As a rule of thumb in the first two years you simply want to reserve 50% of your gross until you get a better handle on what your deductibles are and what it is that you exactly owe and then you can slowly home in on the correct amount to reserve. Too many variables to get closer but 50% should cover all but the most extreme cases.

Simply open a savings account and park that 50% there right after you invoice. If you're invoicing with GST/VAT/whatever it is called where you live then you get to subtract out the VAT first, then do the 50%, then add all the VAT back in and save that.



That's a good rule of thumb, but a better rule is probably to just get an accountant on day one. For 1099 consulting businesses, doing your own taxes is probably a false economy.

I think a lot of people assume they can put off getting an accountant until they're sure the business is serious.

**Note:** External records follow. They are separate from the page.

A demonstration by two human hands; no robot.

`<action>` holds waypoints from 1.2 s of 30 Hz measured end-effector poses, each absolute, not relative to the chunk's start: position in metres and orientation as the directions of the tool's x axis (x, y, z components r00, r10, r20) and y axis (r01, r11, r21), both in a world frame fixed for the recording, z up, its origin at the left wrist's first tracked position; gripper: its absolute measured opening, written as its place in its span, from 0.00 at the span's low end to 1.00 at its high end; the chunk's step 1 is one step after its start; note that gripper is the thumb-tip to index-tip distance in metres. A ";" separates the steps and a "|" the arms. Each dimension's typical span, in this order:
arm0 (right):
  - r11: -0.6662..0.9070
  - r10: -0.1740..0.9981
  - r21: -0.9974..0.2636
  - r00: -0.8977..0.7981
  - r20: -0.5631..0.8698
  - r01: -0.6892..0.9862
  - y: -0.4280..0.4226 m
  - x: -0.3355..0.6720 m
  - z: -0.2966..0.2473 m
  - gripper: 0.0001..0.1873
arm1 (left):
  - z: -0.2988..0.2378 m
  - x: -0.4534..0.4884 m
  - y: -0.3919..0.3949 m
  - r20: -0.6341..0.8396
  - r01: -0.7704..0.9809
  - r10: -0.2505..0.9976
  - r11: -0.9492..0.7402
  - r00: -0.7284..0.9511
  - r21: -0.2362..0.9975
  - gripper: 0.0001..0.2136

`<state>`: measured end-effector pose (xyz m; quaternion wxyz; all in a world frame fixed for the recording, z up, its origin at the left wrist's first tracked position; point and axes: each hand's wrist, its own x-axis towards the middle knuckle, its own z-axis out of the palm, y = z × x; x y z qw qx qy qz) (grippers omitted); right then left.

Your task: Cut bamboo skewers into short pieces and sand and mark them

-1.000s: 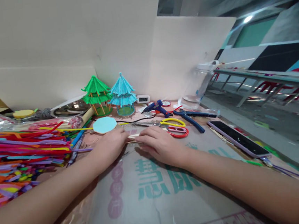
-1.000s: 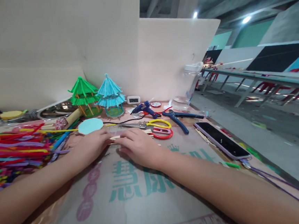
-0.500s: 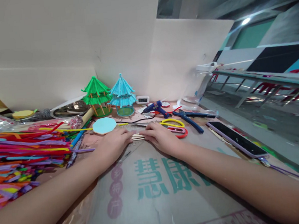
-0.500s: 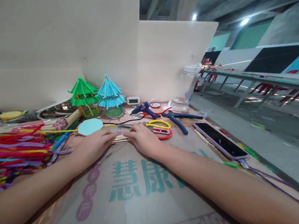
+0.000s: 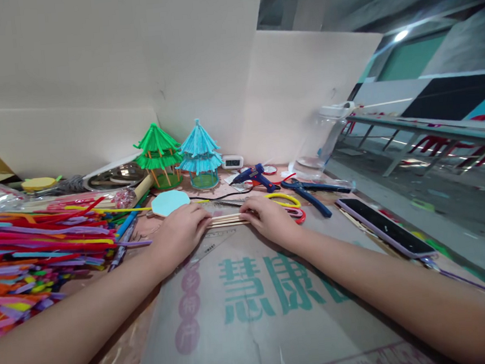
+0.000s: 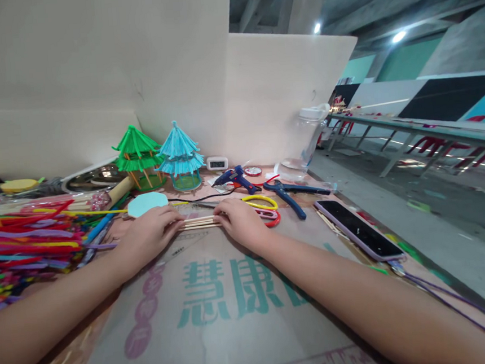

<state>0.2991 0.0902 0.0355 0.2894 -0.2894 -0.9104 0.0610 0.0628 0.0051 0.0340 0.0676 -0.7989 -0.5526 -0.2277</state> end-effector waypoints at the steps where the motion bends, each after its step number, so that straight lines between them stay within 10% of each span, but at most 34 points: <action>1: 0.824 0.564 -0.282 -0.664 0.491 0.491 0.090 0.299 0.036 0.02 | 0.033 0.063 0.005 0.439 0.913 0.853 -0.379 0.282 0.149 0.12; 19: 0.834 0.552 -0.400 -0.564 0.614 0.381 0.084 0.299 0.040 0.06 | 0.049 0.070 -0.003 0.539 0.819 0.840 -0.353 0.065 0.452 0.14; 26: 0.823 0.513 -0.528 -0.675 0.530 0.211 0.051 0.301 0.089 0.06 | 0.112 0.086 -0.031 0.553 0.431 0.826 -0.461 -0.112 0.776 0.12; 33: 0.563 0.825 -0.142 -0.542 0.163 0.814 0.113 0.375 0.143 0.15 | 0.140 0.075 -0.058 0.592 0.613 0.801 -0.425 -0.087 0.666 0.14; 36: 0.423 0.901 -0.068 -0.412 0.136 0.903 0.150 0.416 0.125 0.32 | 0.136 0.074 -0.059 0.579 0.627 0.811 -0.409 -0.083 0.663 0.17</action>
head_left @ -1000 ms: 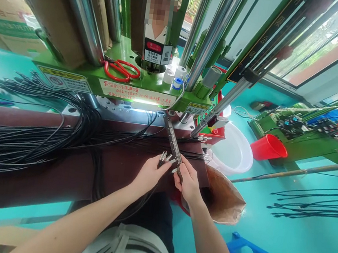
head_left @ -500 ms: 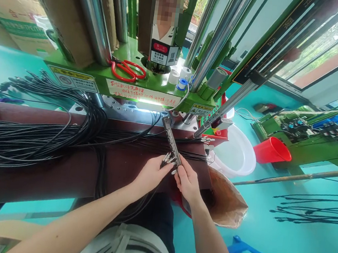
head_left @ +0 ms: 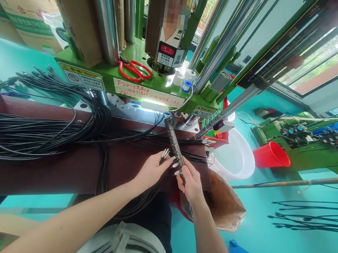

Which is probably why so many of the stories I've heard (and, to add to that, my own story) are about the tax screwup consequences of those first couple gigs you do before you formalize the company.


Sure you should get an accountant. But you should still reserve that much money.

Getting an accountant is your first major purchase as a new business owner.

And getting a good one is not all that easy. I lucked out, the one I ended up with (after trying two others) was a CFO of a large company that decided he had enough of the pressure and joined his wife's fledgling accounting company.

So instead of just having an accountant I ended up with a mentor to boot, all for the price of one.